If you find yourself becoming overwhelmed with business debt, it may be tempting to give up. Before you do that, you should explore your options.
How does Chapter 11 differ from other types of bankruptcy?
Chapter 11 bankruptcy is often referred to as a “reorganization bankruptcy.” It allows a business to restructure its debts while continuing operations. It’s a different approach than Chapter 7, in which your business is closed and the assets are sold off to pay your creditors. Chapter 13 bankruptcy is typically geared towards individuals and really isn’t suitable for companies.
There are several advantages to filing for Chapter 11 bankruptcy:
- You don’t need to close your doors. Instead, you keep running your business and bringing in income.
- Rather than leaving your creditors empty-handed with bad feelings towards you, Chapter 11 allows you to renegotiate payment terms.

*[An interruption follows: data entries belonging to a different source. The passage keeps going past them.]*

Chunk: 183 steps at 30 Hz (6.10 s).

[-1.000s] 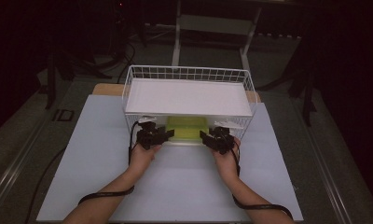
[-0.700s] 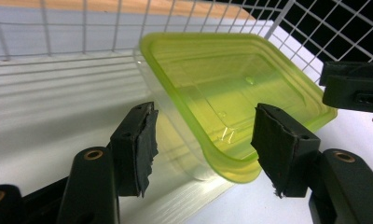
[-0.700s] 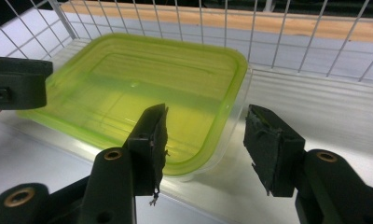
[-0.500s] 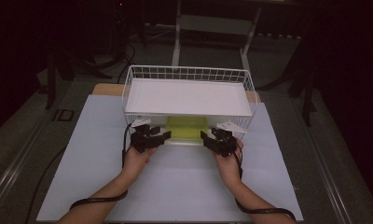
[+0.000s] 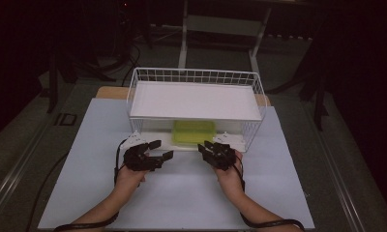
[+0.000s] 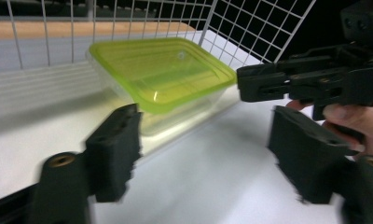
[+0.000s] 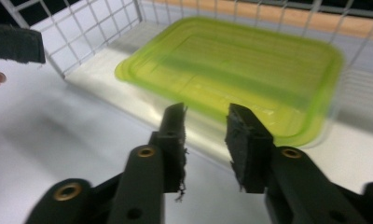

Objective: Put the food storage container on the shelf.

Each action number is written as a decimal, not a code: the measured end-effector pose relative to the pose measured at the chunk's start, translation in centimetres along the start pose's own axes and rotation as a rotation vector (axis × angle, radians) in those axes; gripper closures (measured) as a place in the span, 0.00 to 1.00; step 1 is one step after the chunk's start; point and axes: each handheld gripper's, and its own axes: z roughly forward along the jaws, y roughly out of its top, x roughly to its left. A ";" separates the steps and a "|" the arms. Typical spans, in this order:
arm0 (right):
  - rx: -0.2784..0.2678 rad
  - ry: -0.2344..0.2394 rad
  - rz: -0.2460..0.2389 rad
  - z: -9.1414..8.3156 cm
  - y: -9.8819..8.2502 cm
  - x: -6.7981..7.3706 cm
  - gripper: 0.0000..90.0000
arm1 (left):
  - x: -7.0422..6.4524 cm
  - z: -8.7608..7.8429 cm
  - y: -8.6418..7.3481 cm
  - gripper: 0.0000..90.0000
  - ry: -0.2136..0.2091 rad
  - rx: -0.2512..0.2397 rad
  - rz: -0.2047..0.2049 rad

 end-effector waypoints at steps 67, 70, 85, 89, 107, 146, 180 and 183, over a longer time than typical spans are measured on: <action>-0.015 -0.020 -0.024 2.8 1.1 0.6 0.59 | -1.3 0.1 -1.4 0.01 -0.005 -0.029 0.137; -0.016 -0.007 -0.020 2.4 1.0 0.5 0.47 | -1.4 0.2 -1.3 0.01 -0.010 -0.026 0.139; 0.015 0.121 -0.002 1.1 0.4 -0.4 0.18 | -2.3 -0.2 -0.2 0.01 -0.057 -0.012 0.143; 0.004 0.124 -0.014 0.4 0.3 -0.4 0.19 | -2.6 -0.6 -0.1 0.01 -0.097 -0.012 0.134; -0.002 0.230 -0.032 -4.2 -0.7 0.8 0.20 | -3.9 -3.6 -0.3 0.01 -0.181 0.015 0.144; 0.017 0.375 -0.137 -8.9 -5.1 -1.3 0.19 | -4.3 -6.0 -4.1 0.01 -0.212 0.069 0.177; 0.105 0.373 -0.171 -7.2 -6.7 -2.9 0.19 | -3.5 -5.1 -5.1 0.01 -0.147 0.106 0.170; 0.101 0.378 -0.166 -7.2 -6.6 -2.9 0.19 | -3.4 -5.0 -5.2 0.01 -0.153 0.103 0.163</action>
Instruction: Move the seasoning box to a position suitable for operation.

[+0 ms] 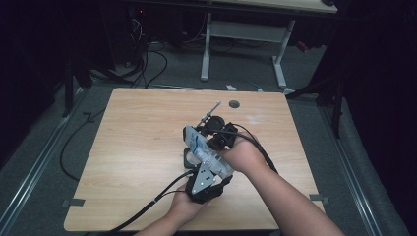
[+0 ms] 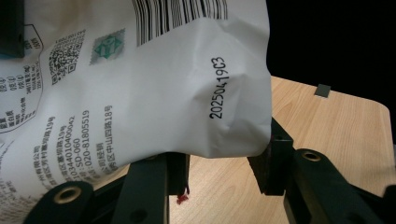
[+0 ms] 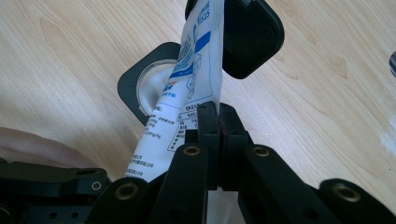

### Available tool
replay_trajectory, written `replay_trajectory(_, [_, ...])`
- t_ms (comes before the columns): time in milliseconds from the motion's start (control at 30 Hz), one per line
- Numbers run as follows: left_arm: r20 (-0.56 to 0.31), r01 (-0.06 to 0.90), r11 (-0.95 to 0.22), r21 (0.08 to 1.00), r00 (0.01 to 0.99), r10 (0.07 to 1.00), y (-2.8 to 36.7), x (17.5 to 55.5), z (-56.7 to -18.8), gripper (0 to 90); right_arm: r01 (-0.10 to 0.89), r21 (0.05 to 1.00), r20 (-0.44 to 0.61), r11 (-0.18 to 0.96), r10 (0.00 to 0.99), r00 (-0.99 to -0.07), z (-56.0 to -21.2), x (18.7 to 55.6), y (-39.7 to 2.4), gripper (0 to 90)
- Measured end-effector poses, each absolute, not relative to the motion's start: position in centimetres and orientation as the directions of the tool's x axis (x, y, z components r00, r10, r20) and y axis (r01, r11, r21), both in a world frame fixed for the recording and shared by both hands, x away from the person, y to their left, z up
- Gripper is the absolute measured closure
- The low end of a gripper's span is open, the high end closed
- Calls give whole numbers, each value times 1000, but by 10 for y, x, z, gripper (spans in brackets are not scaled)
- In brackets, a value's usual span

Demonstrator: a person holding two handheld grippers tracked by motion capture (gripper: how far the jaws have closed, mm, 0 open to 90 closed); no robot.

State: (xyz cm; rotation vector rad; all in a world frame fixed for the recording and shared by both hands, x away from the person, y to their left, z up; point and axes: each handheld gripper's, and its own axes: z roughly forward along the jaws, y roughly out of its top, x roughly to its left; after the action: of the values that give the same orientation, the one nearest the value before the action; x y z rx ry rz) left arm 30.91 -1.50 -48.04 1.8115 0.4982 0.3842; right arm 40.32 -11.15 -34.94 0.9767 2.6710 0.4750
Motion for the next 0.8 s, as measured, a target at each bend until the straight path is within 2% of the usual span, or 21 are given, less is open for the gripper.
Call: replay_trajectory(800, [10, 138, -247, 959, 856, 518, -16, 311, -477, 624, 575, 385, -133, 722, 660, -739, -346, 405, -111, 900])
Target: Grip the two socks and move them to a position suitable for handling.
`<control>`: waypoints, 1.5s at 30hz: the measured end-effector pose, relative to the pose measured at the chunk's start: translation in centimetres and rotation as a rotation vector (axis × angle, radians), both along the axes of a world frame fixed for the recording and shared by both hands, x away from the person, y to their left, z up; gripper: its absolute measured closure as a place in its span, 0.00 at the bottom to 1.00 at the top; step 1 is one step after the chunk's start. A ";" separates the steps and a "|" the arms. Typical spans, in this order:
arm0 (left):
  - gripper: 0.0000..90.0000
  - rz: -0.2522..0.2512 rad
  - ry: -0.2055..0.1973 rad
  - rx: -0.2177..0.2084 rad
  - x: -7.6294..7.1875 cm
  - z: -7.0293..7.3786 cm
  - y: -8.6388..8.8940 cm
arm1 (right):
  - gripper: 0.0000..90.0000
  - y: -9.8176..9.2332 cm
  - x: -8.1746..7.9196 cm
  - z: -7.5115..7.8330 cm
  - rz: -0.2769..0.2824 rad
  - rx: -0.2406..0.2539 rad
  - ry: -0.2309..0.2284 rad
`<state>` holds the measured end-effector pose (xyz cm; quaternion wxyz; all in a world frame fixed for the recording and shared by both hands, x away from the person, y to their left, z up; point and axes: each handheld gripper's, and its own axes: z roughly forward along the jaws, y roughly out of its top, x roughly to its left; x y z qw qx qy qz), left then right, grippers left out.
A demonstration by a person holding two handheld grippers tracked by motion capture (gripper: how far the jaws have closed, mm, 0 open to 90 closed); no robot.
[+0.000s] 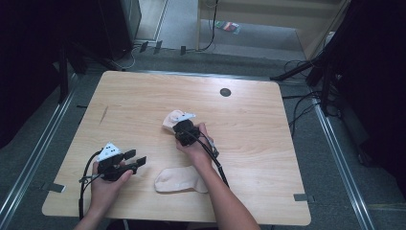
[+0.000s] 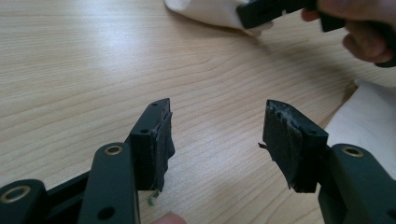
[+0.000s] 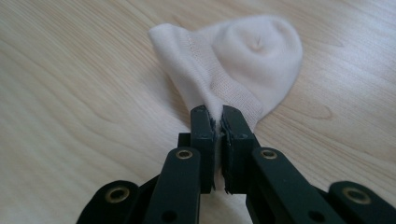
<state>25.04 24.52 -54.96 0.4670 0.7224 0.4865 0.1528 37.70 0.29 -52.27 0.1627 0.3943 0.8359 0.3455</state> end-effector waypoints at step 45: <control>0.63 -0.085 0.029 -0.017 5.1 1.6 -5.6 | 0.67 -16.8 -4.0 -0.2 -0.301 0.233 0.003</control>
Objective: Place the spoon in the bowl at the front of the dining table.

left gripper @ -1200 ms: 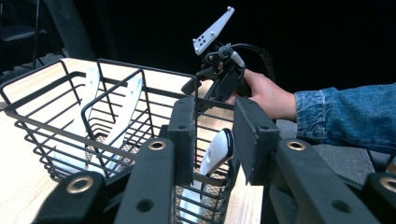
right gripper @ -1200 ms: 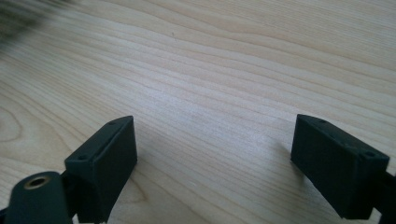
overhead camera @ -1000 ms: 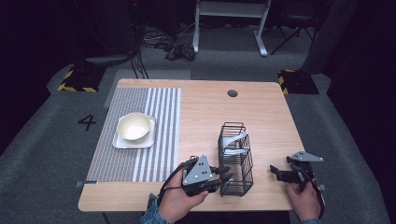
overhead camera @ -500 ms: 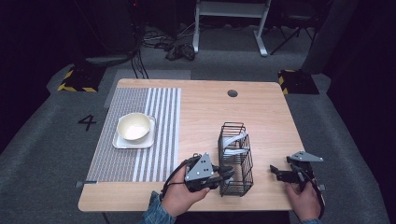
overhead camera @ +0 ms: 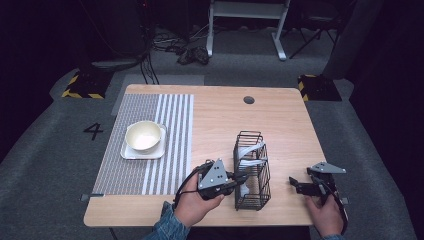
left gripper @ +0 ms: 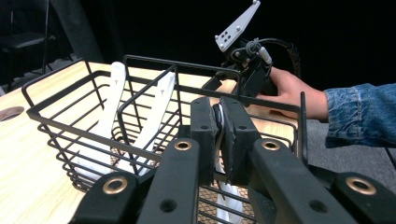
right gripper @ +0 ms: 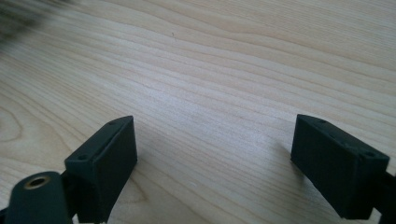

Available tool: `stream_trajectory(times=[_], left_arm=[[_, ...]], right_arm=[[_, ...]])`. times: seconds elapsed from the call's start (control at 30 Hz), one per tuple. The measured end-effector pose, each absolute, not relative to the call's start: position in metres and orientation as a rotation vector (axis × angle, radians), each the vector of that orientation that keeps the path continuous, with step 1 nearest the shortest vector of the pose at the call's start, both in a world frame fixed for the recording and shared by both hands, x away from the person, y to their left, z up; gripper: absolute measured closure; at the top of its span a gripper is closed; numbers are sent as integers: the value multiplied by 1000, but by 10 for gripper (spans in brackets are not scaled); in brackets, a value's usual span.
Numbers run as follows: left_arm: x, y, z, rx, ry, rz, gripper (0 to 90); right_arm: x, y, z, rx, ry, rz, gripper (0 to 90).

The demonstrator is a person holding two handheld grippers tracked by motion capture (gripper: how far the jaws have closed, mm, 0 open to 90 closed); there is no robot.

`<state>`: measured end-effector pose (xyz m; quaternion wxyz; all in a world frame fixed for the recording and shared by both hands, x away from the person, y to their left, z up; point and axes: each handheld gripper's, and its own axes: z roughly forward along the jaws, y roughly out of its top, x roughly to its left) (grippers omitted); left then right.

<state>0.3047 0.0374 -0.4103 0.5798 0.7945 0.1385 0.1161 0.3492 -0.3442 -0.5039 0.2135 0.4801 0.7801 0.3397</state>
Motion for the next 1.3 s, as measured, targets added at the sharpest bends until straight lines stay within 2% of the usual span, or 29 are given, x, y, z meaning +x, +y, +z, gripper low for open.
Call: stream_trajectory(times=[0.43,1.07,1.3], left_arm=[[306,43,-382,1810,253,263,853],[311,57,-334,1754,175,143,853],[310,65,-322,1751,159,161,854]], right_arm=[[349,-344,-504,1332,2165,943,145],[349,-344,-504,1332,2165,943,145],[349,-344,-504,1333,2165,943,145]])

Your creditors will still get paid, and your payments will become more manageable.
- Once you file for bankruptcy, you receive an “automatic stay,” which stops collection efforts, lawsuits and foreclosure proceedings. This gives you some space to refocus on your business.
- Chapter 11 bankruptcy gives you the time and flexibility to fix problems, review and streamline your expenses and potentially see business profitability.
- You will need to present a reorganization plan to the court and work closely with creditors. However, you will likely retain control of your business operations throughout the process.
Filing for Chapter 11 can be complex and time-consuming as you work through the process. Furthermore, success isn’t necessarily guaranteed. However, it can be a powerful tool for recovery. You will want to work with someone who can evaluate your situation and determine the best option.